### [AVAILABLE DATA]
○ ○ ○ ○ ○ ○ ○

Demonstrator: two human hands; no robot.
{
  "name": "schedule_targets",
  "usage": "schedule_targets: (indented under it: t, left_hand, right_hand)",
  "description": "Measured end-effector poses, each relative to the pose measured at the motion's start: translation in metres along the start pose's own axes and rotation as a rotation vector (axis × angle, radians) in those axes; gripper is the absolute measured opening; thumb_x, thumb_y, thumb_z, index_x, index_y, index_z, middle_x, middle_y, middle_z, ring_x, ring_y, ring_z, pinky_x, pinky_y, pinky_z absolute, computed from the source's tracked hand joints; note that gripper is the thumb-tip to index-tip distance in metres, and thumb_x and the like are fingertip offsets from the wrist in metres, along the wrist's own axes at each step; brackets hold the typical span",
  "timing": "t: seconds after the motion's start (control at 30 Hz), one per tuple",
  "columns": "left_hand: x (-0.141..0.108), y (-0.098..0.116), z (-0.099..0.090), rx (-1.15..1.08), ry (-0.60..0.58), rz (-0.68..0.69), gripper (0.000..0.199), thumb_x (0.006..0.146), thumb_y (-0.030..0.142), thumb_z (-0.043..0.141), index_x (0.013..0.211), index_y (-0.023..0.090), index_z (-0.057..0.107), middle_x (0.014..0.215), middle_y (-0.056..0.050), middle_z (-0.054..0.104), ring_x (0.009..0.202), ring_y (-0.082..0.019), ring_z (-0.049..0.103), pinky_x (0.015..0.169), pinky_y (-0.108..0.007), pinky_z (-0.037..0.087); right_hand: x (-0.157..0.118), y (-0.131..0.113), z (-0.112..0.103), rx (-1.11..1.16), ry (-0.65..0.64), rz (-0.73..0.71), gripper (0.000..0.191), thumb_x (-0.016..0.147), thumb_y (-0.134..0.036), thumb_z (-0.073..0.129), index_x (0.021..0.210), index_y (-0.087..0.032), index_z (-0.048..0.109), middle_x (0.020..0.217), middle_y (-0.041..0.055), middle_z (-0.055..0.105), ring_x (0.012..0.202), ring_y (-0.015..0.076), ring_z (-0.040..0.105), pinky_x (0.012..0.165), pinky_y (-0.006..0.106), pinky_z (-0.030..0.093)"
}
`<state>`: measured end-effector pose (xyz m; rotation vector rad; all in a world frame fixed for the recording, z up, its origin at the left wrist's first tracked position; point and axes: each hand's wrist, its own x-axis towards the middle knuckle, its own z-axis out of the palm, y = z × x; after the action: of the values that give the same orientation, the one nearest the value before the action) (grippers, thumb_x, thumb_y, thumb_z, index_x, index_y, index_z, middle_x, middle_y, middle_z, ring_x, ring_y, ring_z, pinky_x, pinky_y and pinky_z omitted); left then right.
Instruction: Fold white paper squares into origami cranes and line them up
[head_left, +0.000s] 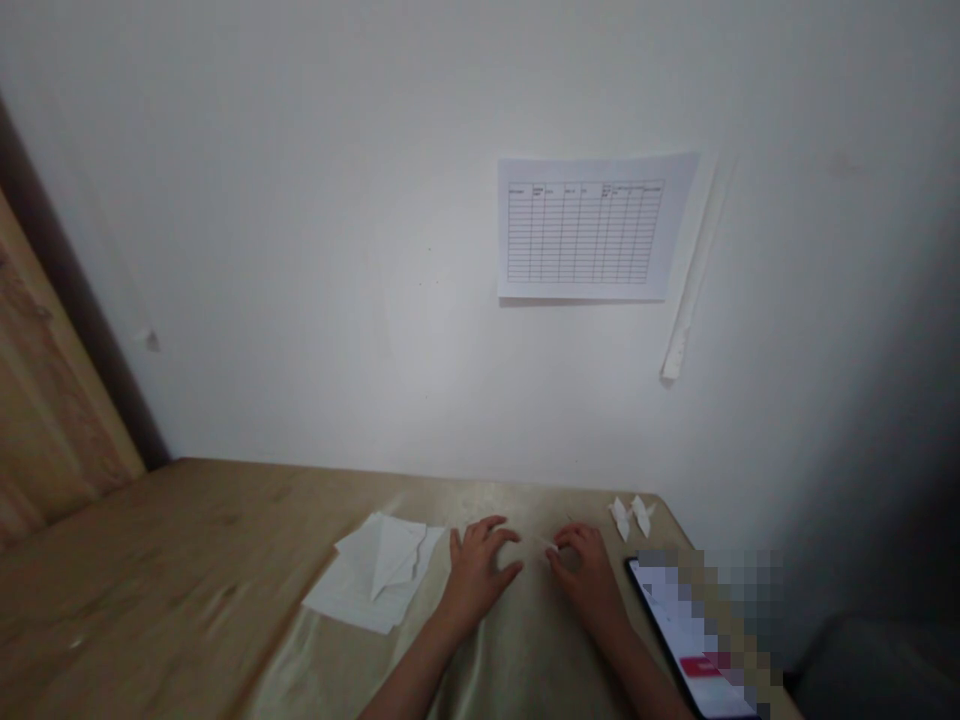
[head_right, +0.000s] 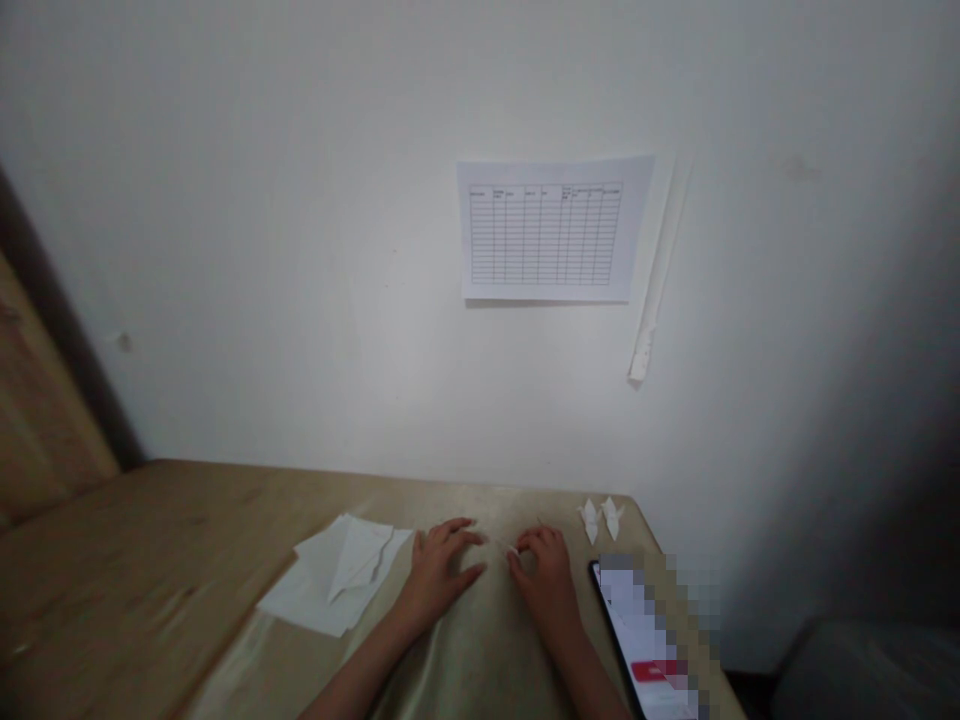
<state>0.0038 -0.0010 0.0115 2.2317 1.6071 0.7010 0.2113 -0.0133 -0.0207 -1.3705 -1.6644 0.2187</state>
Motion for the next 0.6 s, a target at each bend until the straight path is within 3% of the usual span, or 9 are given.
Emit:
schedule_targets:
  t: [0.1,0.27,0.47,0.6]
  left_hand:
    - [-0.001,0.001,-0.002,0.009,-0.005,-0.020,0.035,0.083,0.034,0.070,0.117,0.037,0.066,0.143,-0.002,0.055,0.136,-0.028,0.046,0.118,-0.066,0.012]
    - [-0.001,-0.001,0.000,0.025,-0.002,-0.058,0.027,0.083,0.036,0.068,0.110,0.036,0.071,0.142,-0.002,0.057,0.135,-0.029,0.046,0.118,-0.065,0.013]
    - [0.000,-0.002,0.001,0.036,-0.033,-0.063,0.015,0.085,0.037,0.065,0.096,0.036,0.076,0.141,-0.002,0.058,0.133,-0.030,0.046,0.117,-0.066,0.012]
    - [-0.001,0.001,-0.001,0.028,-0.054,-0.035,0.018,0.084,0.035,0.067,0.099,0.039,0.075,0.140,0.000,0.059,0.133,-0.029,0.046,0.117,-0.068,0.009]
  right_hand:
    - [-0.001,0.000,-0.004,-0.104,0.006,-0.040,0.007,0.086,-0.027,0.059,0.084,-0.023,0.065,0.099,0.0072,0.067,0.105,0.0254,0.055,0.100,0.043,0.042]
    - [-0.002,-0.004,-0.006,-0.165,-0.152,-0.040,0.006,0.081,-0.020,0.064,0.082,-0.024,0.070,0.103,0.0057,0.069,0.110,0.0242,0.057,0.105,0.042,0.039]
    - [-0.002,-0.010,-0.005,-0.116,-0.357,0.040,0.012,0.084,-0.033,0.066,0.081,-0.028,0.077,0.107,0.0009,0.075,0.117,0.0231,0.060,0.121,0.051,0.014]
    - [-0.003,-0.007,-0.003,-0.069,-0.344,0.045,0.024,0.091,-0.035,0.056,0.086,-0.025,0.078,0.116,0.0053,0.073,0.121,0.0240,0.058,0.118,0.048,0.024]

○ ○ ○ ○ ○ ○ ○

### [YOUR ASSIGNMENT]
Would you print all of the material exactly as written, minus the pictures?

### [EXERCISE OUTPUT]
Demonstrator: two human hands; no robot.
{
  "name": "schedule_targets",
  "usage": "schedule_targets: (indented under it: t, left_hand, right_hand)",
  "description": "Measured end-effector poses, each relative to the pose measured at the motion's start: translation in metres along the start pose's own axes and rotation as a rotation vector (axis × angle, radians) in those axes; gripper is the absolute measured opening; thumb_x, thumb_y, thumb_z, index_x, index_y, index_z, middle_x, middle_y, middle_z, ring_x, ring_y, ring_z, pinky_x, pinky_y, pinky_z absolute, computed from the source's tracked hand joints; note that gripper is the thumb-tip to index-tip distance in metres, and thumb_x and the like are fingertip offsets from the wrist in metres, along the wrist's own axes at each step; brackets hold the typical span",
  "timing": "t: seconds after the motion's start (control at 30 Hz), one per tuple",
  "columns": "left_hand: x (-0.141..0.108), y (-0.098..0.116), z (-0.099..0.090), rx (-1.15..1.08), ry (-0.60..0.58), rz (-0.68..0.69), gripper (0.000..0.199), thumb_x (0.006..0.146), thumb_y (-0.030..0.142), thumb_z (-0.043..0.141), index_x (0.013..0.211), index_y (-0.023..0.090), index_z (-0.057..0.107), middle_x (0.014..0.215), middle_y (-0.056..0.050), middle_z (-0.054..0.104), ring_x (0.009..0.202), ring_y (-0.082..0.019), ring_z (-0.049..0.103), pinky_x (0.015..0.169), pinky_y (-0.108..0.007), pinky_z (-0.037..0.087); right_hand: x (-0.157..0.118), y (-0.131..0.113), z (-0.112..0.103), rx (-1.11..1.16), ry (-0.65..0.64), rz (-0.73..0.71), gripper (0.000..0.191), thumb_x (-0.016..0.147), thumb_y (-0.134..0.036), thumb_z (-0.073..0.129), index_x (0.021..0.210), index_y (-0.087..0.032), index_z (-0.048..0.109), middle_x (0.020..0.217), middle_y (-0.041..0.055), middle_z (-0.055..0.105), ring_x (0.012..0.202), ring_y (-0.015..0.076), ring_z (-0.040..0.105), pinky_x (0.012..0.165), pinky_y (-0.006..0.106), pinky_z (-0.030..0.093)"
}
`<state>`: measured end-effector pose (xyz m; rotation vector rad; all in a world frame fixed for the recording, z up, its origin at the left wrist's first tracked position; point and axes: each hand's wrist, its own x-axis towards the middle knuckle, its own z-axis out of the palm, y = z × x; after the action: of the values that give the same orientation, the one nearest the value before the action) (grippers, thumb_x, thumb_y, thumb_z, index_x, index_y, index_z, middle_x, middle_y, middle_z, ring_x, ring_y, ring_z, pinky_x, pinky_y and pinky_z omitted); left then right.
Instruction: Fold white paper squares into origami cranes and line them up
[head_left, +0.000s] 
[head_right, +0.000s] 
<state>0.0038 -0.0010 0.0115 2.2317 1.6071 0.7010 0.2113 -0.0133 -0.0207 -1.3705 -1.6644 0.2187</state>
Motion for the next 0.6 s, a target at each bend until the straight path is within 3% of the usual span, or 9 are given.
Emit:
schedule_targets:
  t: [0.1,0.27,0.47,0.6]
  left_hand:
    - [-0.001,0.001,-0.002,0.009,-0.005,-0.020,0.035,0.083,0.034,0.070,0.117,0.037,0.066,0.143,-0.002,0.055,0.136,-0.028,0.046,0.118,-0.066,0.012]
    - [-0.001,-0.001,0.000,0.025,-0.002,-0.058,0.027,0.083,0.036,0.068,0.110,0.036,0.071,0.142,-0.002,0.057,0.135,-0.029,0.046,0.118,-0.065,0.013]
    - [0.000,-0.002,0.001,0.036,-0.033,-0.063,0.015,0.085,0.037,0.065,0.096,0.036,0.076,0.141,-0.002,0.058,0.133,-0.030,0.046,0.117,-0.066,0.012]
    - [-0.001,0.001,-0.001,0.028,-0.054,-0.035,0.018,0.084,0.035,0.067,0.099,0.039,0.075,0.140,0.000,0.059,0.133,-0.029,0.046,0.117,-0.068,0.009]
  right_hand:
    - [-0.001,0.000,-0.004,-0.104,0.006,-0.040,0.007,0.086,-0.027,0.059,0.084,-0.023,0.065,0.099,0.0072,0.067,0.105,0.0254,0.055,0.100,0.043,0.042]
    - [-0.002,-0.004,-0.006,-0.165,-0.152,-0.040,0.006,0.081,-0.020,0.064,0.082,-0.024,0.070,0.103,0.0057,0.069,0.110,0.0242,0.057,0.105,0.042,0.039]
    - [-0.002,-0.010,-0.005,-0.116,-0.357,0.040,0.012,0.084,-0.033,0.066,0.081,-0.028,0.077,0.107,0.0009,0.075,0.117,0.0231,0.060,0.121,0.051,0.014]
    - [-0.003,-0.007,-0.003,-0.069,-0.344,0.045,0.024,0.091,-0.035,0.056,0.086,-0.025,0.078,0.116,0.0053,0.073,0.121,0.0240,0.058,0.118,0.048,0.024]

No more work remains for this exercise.